THEORETIKUM - Der adaptive Campus
Entwurfsidee / Leitbild
Als Lückenschluss zwischen Universitätsklinikum im Norden und Biotechnologie-Campus im Süden ergänzt das THEORETIKUM den Wissenschafts- und Wirtschaftsstandorts im Nord-Westen der Stadt. Das Entwicklungsgebiet wird dabei gleichzeitig stadträumlich eingebunden, funktional an den Forschungs- & Lehrbetrieb angeschlossen und landschaftlich integriert. Das vorgeschlagene Konzept versteht sich als schrittweise wachsender, lernender & reaktionsfähiger Campus, der Bestehendes integriert und Neues ganzheitlich betrachtet. Mit innovativen Forschungs- und Technologiezentren, attraktiven Lehr- und Lernangeboten sowie neuen Service- und Kommunikationsflächen werden Funktion gebündelt, Synergieeffekte genutzt und Potenzial für eine überregionale Strahlkraft geschaffen.
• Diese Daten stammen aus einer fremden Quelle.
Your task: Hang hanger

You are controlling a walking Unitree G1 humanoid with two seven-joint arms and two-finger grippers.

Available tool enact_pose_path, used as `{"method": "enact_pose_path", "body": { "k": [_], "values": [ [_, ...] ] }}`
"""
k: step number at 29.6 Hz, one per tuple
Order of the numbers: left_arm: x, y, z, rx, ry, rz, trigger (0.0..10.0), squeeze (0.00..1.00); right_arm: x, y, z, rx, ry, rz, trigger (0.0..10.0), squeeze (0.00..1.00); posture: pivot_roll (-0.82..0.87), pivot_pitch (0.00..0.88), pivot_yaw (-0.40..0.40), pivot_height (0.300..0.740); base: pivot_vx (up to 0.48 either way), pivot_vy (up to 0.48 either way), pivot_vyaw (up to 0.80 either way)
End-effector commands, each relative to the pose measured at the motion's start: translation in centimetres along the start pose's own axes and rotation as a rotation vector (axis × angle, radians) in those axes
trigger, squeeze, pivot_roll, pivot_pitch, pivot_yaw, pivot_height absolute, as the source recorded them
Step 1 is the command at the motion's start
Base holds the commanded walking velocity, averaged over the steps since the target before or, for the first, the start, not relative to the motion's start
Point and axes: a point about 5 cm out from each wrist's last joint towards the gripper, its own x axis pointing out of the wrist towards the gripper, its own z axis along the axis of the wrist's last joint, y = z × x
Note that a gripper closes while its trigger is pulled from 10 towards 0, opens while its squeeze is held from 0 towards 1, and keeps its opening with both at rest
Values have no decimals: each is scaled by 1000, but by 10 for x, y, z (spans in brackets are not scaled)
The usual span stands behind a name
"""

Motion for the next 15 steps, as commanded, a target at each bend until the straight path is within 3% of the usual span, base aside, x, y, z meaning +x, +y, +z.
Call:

Als adaptiver Campus ist das THEORETIKUM dabei zusammen mehr als seine einzelnen Cluster.
Städtebauliches Konzept
Die städtebauliche Struktur bildet sich aus dem Campus-Loop als adressgebendes Rückgrat, einer funktionellen Überlagerung der Cluster, Baufeldern mit adaptiven Entwicklungsmöglichkeiten und der Integration landschaftlicher Qualitäten. Gebäude mit eigenständigen Erscheinungen (alt – neu, klein – groß, flach – hoch, quadratisch – quaderförmig) fügen sich spielerisch aneinander und bilden gemeinsam mit der einheitlichen Freiraumgestaltung ein vielseitiges, zusammenhängendes Gesamtbild. Die zueinander verdrehten Baukörper schaffen interessante und überraschende Raumabfolgen und integrieren selbstverständlich Bestehendes (Gebäude, Gehölze, Wege) während der verschiedenen Ausbaustufen. Drei Bestandshochhäuser bleiben langfristig als weit sichtbares Ensemble erhalten und werden in die Campusentwicklung eingebunden.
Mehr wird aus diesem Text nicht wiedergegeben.